#### Aim of the task:
Give the listing again word for word, excluding the pictures it contains.

====== Records for this task ======

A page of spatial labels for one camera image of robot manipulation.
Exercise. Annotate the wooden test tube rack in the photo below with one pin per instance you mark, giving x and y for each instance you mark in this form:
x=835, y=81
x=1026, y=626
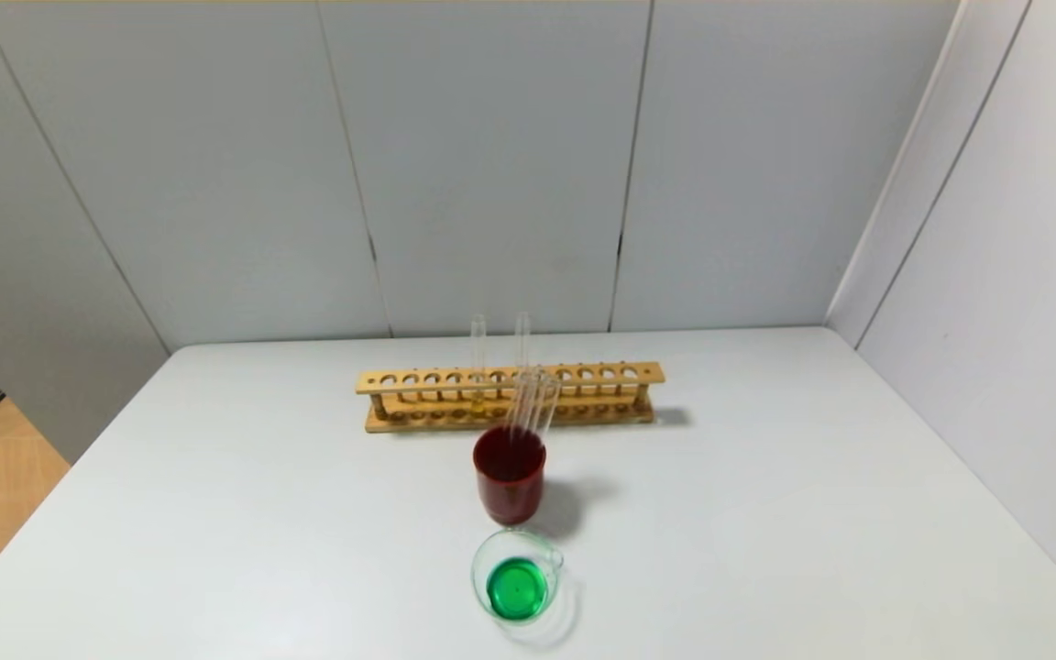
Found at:
x=647, y=372

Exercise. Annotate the test tube with red pigment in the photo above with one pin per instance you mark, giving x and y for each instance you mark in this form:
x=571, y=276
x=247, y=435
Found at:
x=522, y=339

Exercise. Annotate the empty glass test tube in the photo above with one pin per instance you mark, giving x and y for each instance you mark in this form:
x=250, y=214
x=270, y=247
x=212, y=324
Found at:
x=519, y=403

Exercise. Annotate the test tube with yellow pigment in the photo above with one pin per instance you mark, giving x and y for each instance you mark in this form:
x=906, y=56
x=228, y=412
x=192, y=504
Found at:
x=478, y=344
x=548, y=401

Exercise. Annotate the test tube with blue pigment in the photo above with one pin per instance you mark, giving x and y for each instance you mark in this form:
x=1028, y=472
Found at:
x=533, y=401

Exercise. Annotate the red plastic cup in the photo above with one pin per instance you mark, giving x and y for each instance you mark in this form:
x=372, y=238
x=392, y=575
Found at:
x=510, y=495

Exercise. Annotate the clear glass beaker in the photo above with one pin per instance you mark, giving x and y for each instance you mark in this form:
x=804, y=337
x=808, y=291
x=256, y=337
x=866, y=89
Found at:
x=517, y=587

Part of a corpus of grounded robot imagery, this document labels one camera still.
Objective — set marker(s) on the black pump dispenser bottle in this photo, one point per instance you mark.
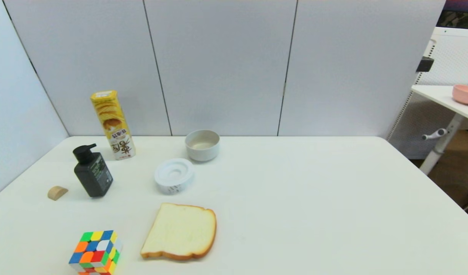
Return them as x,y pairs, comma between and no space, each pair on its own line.
94,177

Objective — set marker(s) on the white ceramic bowl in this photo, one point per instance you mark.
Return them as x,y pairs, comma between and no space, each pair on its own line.
202,151

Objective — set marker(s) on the pink bowl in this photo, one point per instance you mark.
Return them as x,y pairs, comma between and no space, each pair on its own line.
465,96

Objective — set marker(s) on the white bread slice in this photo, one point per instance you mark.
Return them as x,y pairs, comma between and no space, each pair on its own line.
180,233

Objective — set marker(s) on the yellow potato chips carton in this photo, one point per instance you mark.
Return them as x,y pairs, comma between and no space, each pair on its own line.
115,130

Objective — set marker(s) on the multicolour puzzle cube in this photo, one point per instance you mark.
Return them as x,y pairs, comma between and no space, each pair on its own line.
95,252

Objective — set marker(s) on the half-round wooden block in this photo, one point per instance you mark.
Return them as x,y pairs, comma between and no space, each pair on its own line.
57,193

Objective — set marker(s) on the black clamp on panel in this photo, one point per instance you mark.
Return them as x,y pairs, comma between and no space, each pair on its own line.
424,64

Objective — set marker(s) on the white side table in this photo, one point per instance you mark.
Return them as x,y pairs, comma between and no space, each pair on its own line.
438,94

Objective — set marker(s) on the white perforated panel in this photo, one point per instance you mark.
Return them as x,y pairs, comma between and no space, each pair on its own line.
455,57

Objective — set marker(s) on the dark screen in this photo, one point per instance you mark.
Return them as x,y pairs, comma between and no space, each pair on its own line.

======

#### Answer to the exercise:
A page of spatial labels for one camera image of robot manipulation.
Exercise. Annotate the wooden test tube rack in the photo below with one pin per instance you mark, giving x and y for each instance you mark in this form:
x=835, y=81
x=1026, y=626
Found at:
x=647, y=372

Exercise. Annotate the test tube with red pigment in the photo above with one pin per instance you mark, giving x and y for each instance you mark in this form:
x=571, y=276
x=247, y=435
Found at:
x=522, y=339

Exercise. Annotate the empty glass test tube in the photo above with one pin per instance you mark, giving x and y for each instance you mark in this form:
x=250, y=214
x=270, y=247
x=212, y=324
Found at:
x=519, y=403

Exercise. Annotate the test tube with yellow pigment in the photo above with one pin per instance you mark, giving x and y for each instance you mark in this form:
x=906, y=56
x=228, y=412
x=192, y=504
Found at:
x=478, y=344
x=548, y=401

Exercise. Annotate the test tube with blue pigment in the photo above with one pin per instance you mark, giving x and y for each instance you mark in this form:
x=1028, y=472
Found at:
x=533, y=401

Exercise. Annotate the red plastic cup in the photo above with one pin per instance you mark, giving x and y for each instance you mark in this form:
x=372, y=238
x=392, y=575
Found at:
x=510, y=495

Exercise. Annotate the clear glass beaker in the photo above with one pin per instance you mark, giving x and y for each instance you mark in this form:
x=804, y=337
x=808, y=291
x=256, y=337
x=866, y=89
Found at:
x=517, y=587

Part of a corpus of grounded robot imagery, this document labels one camera still.
Objective — set marker(s) on the black pump dispenser bottle in this photo, one point per instance you mark.
Return them as x,y pairs, comma between and no space, each pair on its own line.
94,177

Objective — set marker(s) on the white ceramic bowl in this photo, one point per instance you mark.
Return them as x,y pairs, comma between and no space, each pair on its own line.
202,151

Objective — set marker(s) on the pink bowl in this photo, one point per instance you mark.
Return them as x,y pairs, comma between and no space, each pair on its own line.
465,96

Objective — set marker(s) on the white bread slice in this photo, one point per instance you mark.
Return them as x,y pairs, comma between and no space, each pair on its own line.
180,233

Objective — set marker(s) on the yellow potato chips carton in this photo, one point per instance you mark.
Return them as x,y pairs, comma between and no space, each pair on its own line.
115,130

Objective — set marker(s) on the multicolour puzzle cube in this photo, one point per instance you mark.
Return them as x,y pairs, comma between and no space, each pair on its own line.
95,252

Objective — set marker(s) on the half-round wooden block in this photo, one point per instance you mark.
Return them as x,y pairs, comma between and no space, each pair on its own line.
57,193

Objective — set marker(s) on the black clamp on panel in this photo, one point per instance you mark.
Return them as x,y pairs, comma between and no space, each pair on its own line.
424,64

Objective — set marker(s) on the white side table in this photo, one point per instance you mark.
Return them as x,y pairs, comma between and no space, each pair on its own line.
438,94

Objective — set marker(s) on the white perforated panel in this photo, one point per instance you mark.
Return them as x,y pairs, comma between and no space, each pair on its own line.
455,57

Objective — set marker(s) on the dark screen in this photo, one point per instance you mark.
Return them as x,y pairs, comma between and no space, each pair on its own line.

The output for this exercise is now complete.